Sul punto, il Giudice amministrativo (cfr. TAR Lazio sent. n. 08865/2014), nel confermare la

legittimità delle indicazioni fornite da questa Amministrazione, ha peraltro evidenziato come

l’avverbio “comparativamente” introduca un elemento di confronto tra i predetti parametri, con la conseguenza che la maggiore rappresentatività delle organizzazioni stipulanti accordi collettivi è desunta da una valutazione comparativa degli indici sintomatici di cui sopra. Le medesime argomentazioni sono state riprese dallo stesso TAR del Lazio, sez Terza Bis, nella sentenza n. 8765/2015 nella parte in cui nuovamente avalla il criterio seguito dal Ministero per l’individuazione in termini comparativi della maggiore rappresentatività basato dunque sui “tradizionali parametri quali il numero delle imprese associate, dei lavoratori occupati, la diffusione territoriale, la partecipazione effettiva alle relazioni industriali”.

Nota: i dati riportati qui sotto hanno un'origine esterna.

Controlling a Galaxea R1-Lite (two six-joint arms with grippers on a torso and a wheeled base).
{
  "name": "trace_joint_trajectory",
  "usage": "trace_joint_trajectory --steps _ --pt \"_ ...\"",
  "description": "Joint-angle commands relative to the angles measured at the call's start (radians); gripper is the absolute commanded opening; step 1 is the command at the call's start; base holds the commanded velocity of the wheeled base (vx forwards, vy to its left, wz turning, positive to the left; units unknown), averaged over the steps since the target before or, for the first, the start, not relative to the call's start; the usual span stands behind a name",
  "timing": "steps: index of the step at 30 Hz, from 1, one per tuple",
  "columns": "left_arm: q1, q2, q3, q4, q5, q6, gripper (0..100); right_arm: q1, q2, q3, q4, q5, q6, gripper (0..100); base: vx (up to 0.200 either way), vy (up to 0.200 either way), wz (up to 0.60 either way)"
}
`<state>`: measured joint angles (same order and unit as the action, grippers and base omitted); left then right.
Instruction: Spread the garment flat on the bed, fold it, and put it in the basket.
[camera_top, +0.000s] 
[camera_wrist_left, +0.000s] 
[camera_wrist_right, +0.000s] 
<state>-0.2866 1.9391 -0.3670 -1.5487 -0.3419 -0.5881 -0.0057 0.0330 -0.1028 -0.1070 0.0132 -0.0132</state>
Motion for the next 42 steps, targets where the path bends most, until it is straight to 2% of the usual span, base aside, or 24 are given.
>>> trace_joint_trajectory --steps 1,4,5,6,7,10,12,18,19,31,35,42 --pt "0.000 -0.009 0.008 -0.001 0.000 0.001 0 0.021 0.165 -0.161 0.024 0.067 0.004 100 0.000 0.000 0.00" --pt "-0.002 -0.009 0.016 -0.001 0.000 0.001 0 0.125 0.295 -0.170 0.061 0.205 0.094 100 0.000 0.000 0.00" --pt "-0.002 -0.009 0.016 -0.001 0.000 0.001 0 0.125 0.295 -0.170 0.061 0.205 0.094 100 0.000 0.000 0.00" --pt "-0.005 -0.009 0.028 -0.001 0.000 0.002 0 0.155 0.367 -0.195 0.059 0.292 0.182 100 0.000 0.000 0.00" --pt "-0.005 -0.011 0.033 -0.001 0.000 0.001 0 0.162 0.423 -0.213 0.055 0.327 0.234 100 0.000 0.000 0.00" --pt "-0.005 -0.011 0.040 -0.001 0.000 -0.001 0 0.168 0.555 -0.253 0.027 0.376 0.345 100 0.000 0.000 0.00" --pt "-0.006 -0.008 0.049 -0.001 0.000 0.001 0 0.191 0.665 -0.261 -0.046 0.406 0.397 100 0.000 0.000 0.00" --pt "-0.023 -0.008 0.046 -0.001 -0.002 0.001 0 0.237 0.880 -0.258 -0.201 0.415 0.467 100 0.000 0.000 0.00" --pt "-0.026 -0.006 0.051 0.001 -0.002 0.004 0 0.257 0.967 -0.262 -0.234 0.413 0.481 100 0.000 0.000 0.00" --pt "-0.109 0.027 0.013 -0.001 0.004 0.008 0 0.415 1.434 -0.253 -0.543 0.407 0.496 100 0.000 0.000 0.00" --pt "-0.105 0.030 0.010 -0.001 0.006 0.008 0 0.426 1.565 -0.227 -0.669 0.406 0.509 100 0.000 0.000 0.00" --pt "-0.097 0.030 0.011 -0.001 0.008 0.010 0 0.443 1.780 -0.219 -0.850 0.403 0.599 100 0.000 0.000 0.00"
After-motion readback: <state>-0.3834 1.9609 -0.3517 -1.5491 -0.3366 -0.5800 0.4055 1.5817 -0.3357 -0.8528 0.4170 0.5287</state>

Pertanto, in linea con le osservazioni sopra formulate ed in risposta al quesito avanzato, si ritiene che l’esclusione di cui all’art. 2, comma 2, D.Lgs. n. 81/2015 operi in relazione alle sole collaborazioni che trovano puntuale disciplina in accordi sottoscritti da associazioni sindacali in possesso del maggior grado di rappresentatività determinata all’esito della valutazione comparativa degli indici summenzionati.

Di converso, l’eventuale applicazione di un diverso contratto collettivo non impedirà l’applicazione dell’art. 2 citato cosicché, a partire dal 2016, ai rapporti di collaborazione “che si concretano in prestazioni di lavoro esclusivamente personali, continuative e le cui modalità di esecuzione sono organizzate dal committente anche con riferimento ai tempi e al luogo di lavoro” – ancorché disciplinati da un contratto collettivo (evidentemente privo dei requisiti in questione) – si applicherà la disciplina del rapporto di lavoro subordinato.